Again, Tamara found herself having to sift through her thoughts to find the correct ones to say out loud. “It was a slow... a slow, painful process,” she said. “Over the months that she was pregnant with the boy, he sapped her first of all her energy, youth, and life, until, in the third month, she was bedridden entirely, and then he attacked her brain, draining her personality and intellect until she was an empty shell, broken, a shattered image of the woman she had once been.”
“How do you know that it was his fault?” Mond asked. “Maybe your sister was unfit to carry a baby. Do you have any conclusive proof that another baby would have behaved differently?”

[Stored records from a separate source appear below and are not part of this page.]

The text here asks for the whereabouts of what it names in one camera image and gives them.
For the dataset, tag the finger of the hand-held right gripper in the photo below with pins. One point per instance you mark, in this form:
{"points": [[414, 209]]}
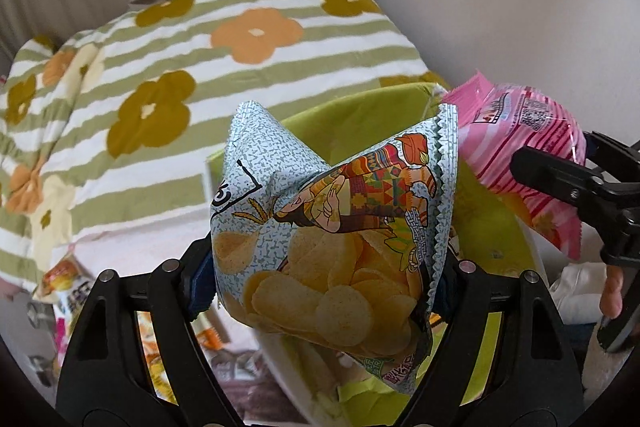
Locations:
{"points": [[612, 152], [555, 174]]}

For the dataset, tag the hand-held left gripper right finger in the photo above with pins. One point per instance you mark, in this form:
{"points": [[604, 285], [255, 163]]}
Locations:
{"points": [[441, 293]]}

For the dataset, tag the floral striped blanket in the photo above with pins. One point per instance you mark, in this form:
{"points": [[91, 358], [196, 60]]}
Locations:
{"points": [[165, 72]]}

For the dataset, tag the orange snack packet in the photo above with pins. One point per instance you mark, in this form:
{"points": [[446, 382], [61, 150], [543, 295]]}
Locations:
{"points": [[60, 276]]}

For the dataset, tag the yellow snack packet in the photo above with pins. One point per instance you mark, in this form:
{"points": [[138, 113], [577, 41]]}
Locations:
{"points": [[156, 359]]}

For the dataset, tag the potato chip bag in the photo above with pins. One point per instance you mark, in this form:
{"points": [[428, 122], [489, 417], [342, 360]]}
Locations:
{"points": [[320, 277]]}

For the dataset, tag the person's right hand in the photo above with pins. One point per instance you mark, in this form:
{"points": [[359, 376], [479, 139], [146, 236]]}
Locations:
{"points": [[612, 292]]}

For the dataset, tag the green cardboard box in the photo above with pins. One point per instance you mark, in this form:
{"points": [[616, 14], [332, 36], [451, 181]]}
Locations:
{"points": [[360, 127]]}

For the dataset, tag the black and white snack packet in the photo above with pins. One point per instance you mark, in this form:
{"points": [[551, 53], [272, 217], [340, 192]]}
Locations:
{"points": [[70, 309]]}

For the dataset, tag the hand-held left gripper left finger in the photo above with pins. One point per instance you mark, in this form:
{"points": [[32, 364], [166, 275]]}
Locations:
{"points": [[198, 289]]}

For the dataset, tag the pink striped snack packet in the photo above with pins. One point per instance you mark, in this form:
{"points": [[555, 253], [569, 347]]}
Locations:
{"points": [[515, 132]]}

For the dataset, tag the white cloth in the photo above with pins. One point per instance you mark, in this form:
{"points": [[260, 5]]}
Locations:
{"points": [[575, 292]]}

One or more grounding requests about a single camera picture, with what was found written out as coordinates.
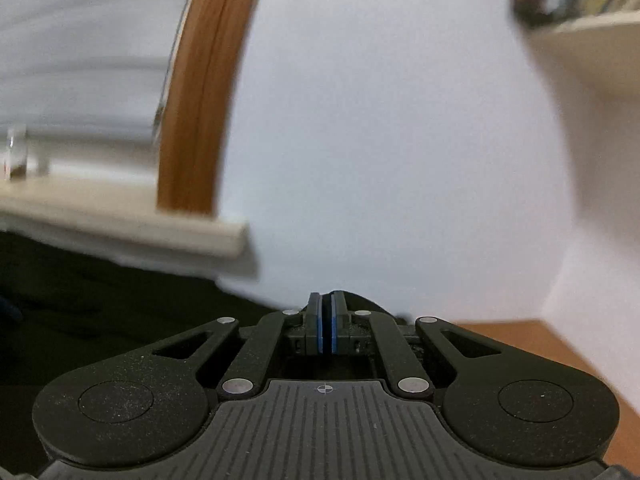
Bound wooden window frame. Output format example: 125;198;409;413
156;0;272;217

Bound white window blind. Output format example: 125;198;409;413
0;0;202;177

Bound small glass jar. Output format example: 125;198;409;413
2;126;32;182

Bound black garment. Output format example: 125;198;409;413
0;230;412;461

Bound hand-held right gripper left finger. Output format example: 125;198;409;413
145;292;325;402

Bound stone window sill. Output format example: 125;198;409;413
0;179;251;262

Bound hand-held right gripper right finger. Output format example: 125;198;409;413
329;290;506;402

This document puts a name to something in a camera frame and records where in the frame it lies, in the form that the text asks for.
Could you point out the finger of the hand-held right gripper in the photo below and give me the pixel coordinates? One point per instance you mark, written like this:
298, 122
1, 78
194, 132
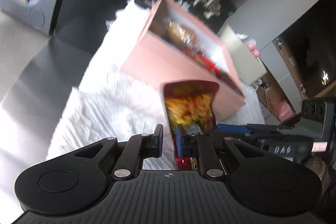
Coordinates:
231, 127

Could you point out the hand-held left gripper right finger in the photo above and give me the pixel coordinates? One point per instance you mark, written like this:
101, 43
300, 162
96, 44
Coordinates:
179, 141

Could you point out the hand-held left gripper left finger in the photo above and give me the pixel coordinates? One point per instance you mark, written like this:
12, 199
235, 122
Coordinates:
158, 141

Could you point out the dark red snack bag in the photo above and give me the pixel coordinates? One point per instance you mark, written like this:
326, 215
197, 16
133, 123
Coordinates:
189, 106

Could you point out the pink cardboard box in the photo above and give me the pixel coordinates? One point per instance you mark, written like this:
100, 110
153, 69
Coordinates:
162, 64

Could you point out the pink small box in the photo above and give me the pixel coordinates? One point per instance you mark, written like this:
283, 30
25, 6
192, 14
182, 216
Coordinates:
284, 108

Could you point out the white small appliance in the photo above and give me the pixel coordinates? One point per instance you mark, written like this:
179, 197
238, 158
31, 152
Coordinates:
262, 83

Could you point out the white fluffy rug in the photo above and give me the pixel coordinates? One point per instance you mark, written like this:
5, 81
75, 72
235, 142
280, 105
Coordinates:
110, 108

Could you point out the beige storage bin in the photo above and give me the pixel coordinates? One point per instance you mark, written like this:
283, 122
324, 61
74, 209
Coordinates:
244, 61

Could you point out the red snack packet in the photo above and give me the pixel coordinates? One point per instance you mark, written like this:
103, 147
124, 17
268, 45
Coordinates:
207, 62

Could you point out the white wooden television cabinet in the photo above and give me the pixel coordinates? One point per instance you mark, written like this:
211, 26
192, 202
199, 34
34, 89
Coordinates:
288, 64

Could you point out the black television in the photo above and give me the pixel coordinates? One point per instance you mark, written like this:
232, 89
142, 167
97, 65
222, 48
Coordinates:
309, 56

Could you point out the brown snack packet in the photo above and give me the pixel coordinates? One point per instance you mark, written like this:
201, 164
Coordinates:
181, 32

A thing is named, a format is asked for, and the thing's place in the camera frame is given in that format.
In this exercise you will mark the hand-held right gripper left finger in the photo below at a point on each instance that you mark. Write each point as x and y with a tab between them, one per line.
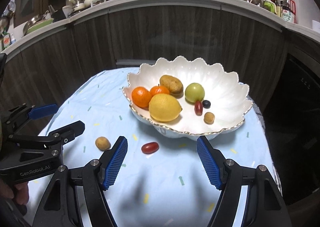
115	162

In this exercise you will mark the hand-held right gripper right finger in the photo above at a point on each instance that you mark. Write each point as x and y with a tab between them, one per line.
207	162

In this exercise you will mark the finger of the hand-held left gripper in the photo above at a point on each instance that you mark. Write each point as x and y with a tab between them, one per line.
45	111
75	127

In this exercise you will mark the brown longan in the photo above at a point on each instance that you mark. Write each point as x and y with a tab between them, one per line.
209	118
102	143

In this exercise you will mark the red grape tomato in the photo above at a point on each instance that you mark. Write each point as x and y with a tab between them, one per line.
198	108
150	147

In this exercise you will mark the dark blueberry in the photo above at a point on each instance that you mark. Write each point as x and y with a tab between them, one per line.
206	104

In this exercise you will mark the large orange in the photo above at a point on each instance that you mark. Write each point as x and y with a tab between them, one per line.
141	97

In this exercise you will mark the yellow lemon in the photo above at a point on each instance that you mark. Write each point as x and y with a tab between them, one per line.
163	107

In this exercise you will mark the green plum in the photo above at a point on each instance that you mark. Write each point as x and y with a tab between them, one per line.
194	92

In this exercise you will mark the white scalloped ceramic bowl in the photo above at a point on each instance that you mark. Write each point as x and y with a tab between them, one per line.
220	84

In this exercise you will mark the small orange mandarin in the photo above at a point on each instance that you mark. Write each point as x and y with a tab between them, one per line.
160	90

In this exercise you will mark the brown kiwi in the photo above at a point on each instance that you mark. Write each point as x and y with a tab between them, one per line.
171	84

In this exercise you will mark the person's left hand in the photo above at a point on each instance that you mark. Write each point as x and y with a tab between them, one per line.
17	190

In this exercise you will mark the light blue patterned tablecloth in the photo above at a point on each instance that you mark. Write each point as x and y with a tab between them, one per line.
100	107

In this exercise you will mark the dish soap bottle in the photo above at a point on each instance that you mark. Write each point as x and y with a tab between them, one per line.
6	41

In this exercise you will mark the green basin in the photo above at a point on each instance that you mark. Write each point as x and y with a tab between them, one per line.
40	27

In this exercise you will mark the black built-in oven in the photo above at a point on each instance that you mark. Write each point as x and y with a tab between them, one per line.
295	129

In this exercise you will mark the black knife block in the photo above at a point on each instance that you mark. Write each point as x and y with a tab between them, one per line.
58	15

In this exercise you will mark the white teapot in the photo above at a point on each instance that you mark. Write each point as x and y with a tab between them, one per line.
90	0

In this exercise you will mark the dark wood kitchen cabinet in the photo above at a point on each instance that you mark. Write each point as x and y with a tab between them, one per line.
150	32

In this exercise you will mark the green bottle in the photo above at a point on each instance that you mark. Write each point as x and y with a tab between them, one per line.
269	6

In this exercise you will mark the oil bottle with red label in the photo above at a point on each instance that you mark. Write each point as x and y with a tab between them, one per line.
288	12

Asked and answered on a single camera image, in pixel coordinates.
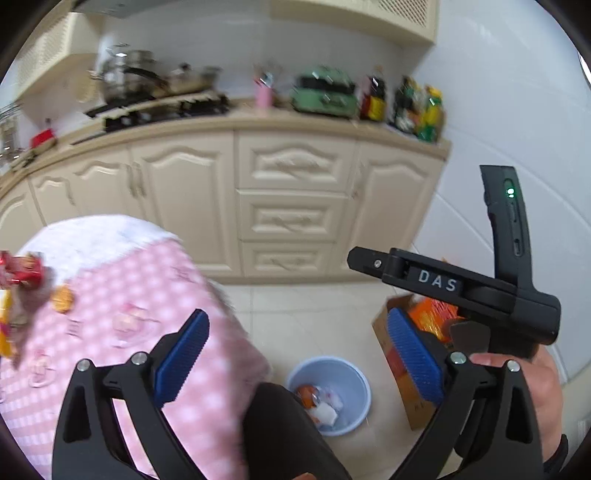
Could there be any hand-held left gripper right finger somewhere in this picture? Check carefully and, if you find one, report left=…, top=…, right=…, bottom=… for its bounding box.
left=387, top=307, right=544, bottom=480

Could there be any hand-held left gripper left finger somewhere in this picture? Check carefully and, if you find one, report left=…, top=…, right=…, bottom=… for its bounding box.
left=52, top=309, right=211, bottom=480

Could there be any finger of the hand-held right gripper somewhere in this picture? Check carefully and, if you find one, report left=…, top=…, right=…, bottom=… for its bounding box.
left=347, top=247, right=410, bottom=283

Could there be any light blue trash bin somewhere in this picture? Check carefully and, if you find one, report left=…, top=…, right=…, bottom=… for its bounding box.
left=285, top=356, right=372, bottom=438

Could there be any yellow snack packet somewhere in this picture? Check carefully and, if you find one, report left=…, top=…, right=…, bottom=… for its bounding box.
left=0, top=291, right=23, bottom=359

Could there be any red snack wrapper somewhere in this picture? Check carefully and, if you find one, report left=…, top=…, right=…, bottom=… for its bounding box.
left=0, top=251, right=45, bottom=290

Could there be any person's right forearm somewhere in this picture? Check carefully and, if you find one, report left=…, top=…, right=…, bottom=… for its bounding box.
left=542, top=434, right=570, bottom=480

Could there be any person's right hand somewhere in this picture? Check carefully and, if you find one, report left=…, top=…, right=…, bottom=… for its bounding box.
left=471, top=350, right=562, bottom=462

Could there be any orange snack packet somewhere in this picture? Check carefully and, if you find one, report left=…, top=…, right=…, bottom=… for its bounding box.
left=410, top=298, right=467, bottom=346

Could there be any brown cardboard box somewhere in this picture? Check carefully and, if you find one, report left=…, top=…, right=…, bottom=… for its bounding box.
left=372, top=295, right=462, bottom=432

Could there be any pink checked tablecloth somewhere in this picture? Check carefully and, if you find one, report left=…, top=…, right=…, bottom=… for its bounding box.
left=0, top=213, right=273, bottom=480

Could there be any carved cream cabinet drawer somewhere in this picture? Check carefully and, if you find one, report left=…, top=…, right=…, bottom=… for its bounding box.
left=235, top=131, right=357, bottom=190
left=238, top=189, right=350, bottom=243
left=240, top=242, right=336, bottom=278

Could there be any white wrapper in bin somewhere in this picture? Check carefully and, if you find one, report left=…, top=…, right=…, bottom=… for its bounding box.
left=313, top=401, right=341, bottom=426

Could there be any orange wrapper in bin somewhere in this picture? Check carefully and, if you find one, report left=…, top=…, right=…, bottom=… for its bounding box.
left=297, top=385, right=325, bottom=408

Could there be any person's dark trouser leg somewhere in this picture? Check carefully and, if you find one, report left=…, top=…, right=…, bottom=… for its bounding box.
left=242, top=382, right=352, bottom=480

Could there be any group of condiment bottles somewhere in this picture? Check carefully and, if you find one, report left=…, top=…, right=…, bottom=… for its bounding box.
left=390, top=75, right=447, bottom=142

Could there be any cream kitchen base cabinet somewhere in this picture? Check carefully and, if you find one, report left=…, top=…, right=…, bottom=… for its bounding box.
left=0, top=99, right=452, bottom=283

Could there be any dark soy sauce bottle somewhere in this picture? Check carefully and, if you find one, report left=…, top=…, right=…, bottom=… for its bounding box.
left=359, top=66, right=389, bottom=123

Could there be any green countertop appliance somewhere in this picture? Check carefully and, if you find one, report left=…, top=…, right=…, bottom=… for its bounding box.
left=290, top=66, right=359, bottom=119

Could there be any pink utensil holder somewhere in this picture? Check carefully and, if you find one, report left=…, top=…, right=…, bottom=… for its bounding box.
left=252, top=62, right=279, bottom=110

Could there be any black gas stove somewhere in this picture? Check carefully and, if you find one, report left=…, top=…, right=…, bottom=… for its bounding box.
left=85, top=91, right=230, bottom=133

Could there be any steel wok with lid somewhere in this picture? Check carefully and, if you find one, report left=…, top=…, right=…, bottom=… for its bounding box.
left=166, top=64, right=223, bottom=94

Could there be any metal dish rack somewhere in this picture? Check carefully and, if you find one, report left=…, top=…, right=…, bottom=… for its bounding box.
left=0, top=104, right=25, bottom=163

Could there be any black frying pan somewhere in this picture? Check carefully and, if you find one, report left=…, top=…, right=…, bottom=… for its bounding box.
left=119, top=67, right=171, bottom=90

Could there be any tall steel pot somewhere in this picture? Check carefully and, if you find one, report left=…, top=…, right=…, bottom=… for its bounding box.
left=93, top=45, right=158, bottom=103

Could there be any range hood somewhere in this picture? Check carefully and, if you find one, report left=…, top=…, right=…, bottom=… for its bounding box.
left=73, top=0, right=145, bottom=19

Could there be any cream lattice wall cabinet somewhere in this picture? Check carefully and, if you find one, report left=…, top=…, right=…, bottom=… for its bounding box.
left=270, top=0, right=439, bottom=45
left=16, top=11, right=108, bottom=100

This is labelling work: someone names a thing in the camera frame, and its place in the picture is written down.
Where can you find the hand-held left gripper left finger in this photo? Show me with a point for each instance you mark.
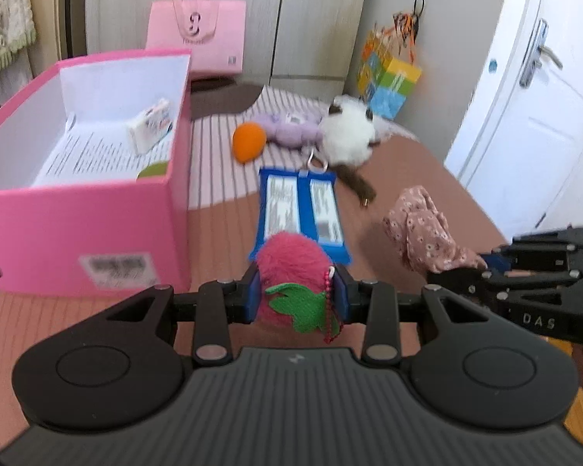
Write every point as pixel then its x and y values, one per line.
pixel 252 298

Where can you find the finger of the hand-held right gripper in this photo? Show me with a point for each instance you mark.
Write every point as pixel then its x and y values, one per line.
pixel 466 281
pixel 529 252

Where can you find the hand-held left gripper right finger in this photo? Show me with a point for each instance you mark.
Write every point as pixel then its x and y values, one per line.
pixel 340 296

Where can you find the pink fuzzy strawberry plush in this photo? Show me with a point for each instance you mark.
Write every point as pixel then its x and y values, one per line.
pixel 291 264

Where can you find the pink floral scrunchie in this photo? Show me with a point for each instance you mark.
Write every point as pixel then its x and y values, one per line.
pixel 425 233

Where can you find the white and brown plush cat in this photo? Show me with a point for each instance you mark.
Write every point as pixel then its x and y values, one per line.
pixel 345 131

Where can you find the pink cardboard box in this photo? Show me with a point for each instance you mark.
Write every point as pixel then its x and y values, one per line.
pixel 77 233

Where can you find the blue fabric pouch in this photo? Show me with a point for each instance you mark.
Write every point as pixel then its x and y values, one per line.
pixel 299 204

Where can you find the brown striped bed sheet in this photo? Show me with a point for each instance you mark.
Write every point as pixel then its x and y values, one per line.
pixel 223 189

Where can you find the white door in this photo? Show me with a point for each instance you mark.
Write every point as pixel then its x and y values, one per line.
pixel 539 131

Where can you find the orange plush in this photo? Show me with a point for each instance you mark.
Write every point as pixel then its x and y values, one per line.
pixel 248 143

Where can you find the green round plush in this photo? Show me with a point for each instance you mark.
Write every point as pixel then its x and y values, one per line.
pixel 153 171

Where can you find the purple plush toy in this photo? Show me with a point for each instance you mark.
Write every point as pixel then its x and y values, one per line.
pixel 289 128

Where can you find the small white carton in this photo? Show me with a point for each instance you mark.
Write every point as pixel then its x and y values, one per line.
pixel 148 126

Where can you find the colourful gift bag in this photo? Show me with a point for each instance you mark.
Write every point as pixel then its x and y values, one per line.
pixel 386 82

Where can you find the printed paper sheet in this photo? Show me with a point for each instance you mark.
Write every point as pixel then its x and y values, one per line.
pixel 87 155

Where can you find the orange ribbon bundle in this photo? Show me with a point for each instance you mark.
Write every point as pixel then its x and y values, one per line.
pixel 405 24

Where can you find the pink paper shopping bag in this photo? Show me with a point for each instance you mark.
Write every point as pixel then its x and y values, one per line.
pixel 199 34

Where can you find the beige wardrobe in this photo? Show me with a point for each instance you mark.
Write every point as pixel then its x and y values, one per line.
pixel 311 14

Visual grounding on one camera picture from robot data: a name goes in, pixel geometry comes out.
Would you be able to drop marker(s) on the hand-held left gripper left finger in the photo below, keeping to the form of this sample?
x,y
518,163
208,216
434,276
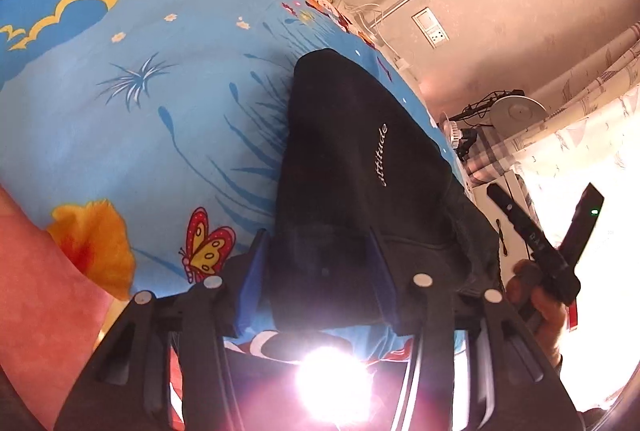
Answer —
x,y
253,291

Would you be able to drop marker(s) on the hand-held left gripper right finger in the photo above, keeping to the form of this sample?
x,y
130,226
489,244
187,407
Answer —
x,y
384,278

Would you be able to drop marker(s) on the black pants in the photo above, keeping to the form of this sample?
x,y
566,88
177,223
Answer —
x,y
360,171

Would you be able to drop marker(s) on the person's right hand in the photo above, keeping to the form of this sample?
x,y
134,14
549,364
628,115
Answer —
x,y
542,316

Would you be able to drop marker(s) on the white cabinet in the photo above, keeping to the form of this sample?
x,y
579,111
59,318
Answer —
x,y
515,196

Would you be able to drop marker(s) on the plaid cloth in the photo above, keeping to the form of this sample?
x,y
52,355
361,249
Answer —
x,y
489,152

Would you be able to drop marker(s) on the white printed curtain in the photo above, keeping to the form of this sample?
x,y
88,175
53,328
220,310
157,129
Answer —
x,y
585,131

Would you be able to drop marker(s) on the clear small lamp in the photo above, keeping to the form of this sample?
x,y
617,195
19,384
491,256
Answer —
x,y
452,131

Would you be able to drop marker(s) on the blue printed bedsheet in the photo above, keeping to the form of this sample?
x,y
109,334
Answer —
x,y
150,111

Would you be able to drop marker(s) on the pink cloth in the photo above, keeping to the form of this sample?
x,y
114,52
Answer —
x,y
45,311

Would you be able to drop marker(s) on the white wall socket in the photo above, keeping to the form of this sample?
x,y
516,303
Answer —
x,y
437,38

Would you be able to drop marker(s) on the white wall switch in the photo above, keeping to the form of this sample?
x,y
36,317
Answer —
x,y
425,18

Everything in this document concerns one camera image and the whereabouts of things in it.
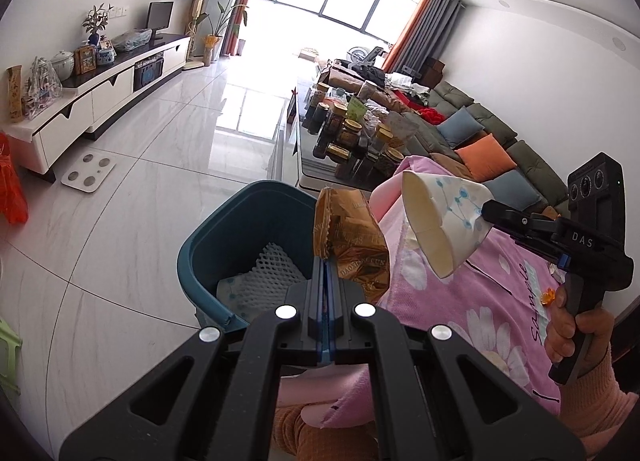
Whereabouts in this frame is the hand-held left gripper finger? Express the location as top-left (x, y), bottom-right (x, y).
top-left (59, 256), bottom-right (328, 461)
top-left (326, 263), bottom-right (586, 461)

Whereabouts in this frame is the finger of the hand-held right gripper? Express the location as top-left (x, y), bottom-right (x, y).
top-left (481, 200), bottom-right (561, 242)
top-left (507, 233), bottom-right (571, 269)

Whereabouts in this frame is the white foam net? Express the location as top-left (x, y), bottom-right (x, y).
top-left (244, 241), bottom-right (306, 309)

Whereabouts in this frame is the gold foil wrapper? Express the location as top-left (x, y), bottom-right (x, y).
top-left (313, 186), bottom-right (391, 303)

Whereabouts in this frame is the white blue-dotted paper cup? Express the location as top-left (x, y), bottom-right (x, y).
top-left (401, 170), bottom-right (493, 278)

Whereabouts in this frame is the teal plastic bin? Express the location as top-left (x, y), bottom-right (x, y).
top-left (177, 180), bottom-right (333, 329)

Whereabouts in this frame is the person's right hand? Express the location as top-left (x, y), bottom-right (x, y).
top-left (544, 283), bottom-right (615, 369)

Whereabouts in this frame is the blue-grey cushion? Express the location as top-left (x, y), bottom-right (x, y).
top-left (482, 168), bottom-right (548, 214)
top-left (436, 108), bottom-right (486, 148)

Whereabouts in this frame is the grey-green sofa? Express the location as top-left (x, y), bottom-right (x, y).
top-left (415, 80), bottom-right (571, 222)

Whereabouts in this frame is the orange cushion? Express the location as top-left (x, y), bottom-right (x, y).
top-left (455, 134), bottom-right (517, 183)

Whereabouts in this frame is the brown cushion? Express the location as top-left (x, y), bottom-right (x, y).
top-left (430, 151), bottom-right (473, 179)

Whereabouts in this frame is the pink floral blanket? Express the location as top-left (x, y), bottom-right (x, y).
top-left (277, 156), bottom-right (571, 429)

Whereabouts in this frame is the dark glass coffee table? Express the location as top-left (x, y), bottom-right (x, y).
top-left (267, 81), bottom-right (416, 192)

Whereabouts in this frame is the red cloth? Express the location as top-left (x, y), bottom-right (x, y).
top-left (412, 104), bottom-right (447, 124)

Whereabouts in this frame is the group of glass jars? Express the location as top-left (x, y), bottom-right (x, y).
top-left (302, 81), bottom-right (406, 182)

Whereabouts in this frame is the brown cardboard box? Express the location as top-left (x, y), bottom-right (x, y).
top-left (422, 58), bottom-right (447, 88)

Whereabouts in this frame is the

Tamara felt as though she had been slapped in the face. In the long time since her sister’s death, no one had ever come close to insulting her memory, and aside from the boy’s mere existence, nothing had dredged up the pain from those nine long months. Mond, just then, had done worse damage in one short sentence than anyone else had done in four years.
“My sister was not ‘unfit’ for anything,” Tamara said, keeping her calm. “The doctors couldn’t understand it, I couldn’t understand it, and she couldn’t understand it. There was nothing wrong with my sister that would cause her body to do that to itself naturally.”
Mond looked thoughtful. “Maybe you’re deceived by some force, Tamara, just as you suggest I am deceived by the boy. Maybe your sister deceived you.”
______________
Again, more stuff I'm going to have to fix later, like my changed tense in the middle there. Also, unpublished here was Tamara's recitation of a Sociology textbook.
Monday, November 16, 2009
Chapter Sixteen
“Your calligraphy is lovely,” Tamara cooed over Mond as the little girl struggled to control the pen that was too big for her hands. She had mastered straight lines with little effort, but the curves were giving her trouble as the top of the pen swung out of her control. “Grip it tighter at the base there and it should make the writing easier.”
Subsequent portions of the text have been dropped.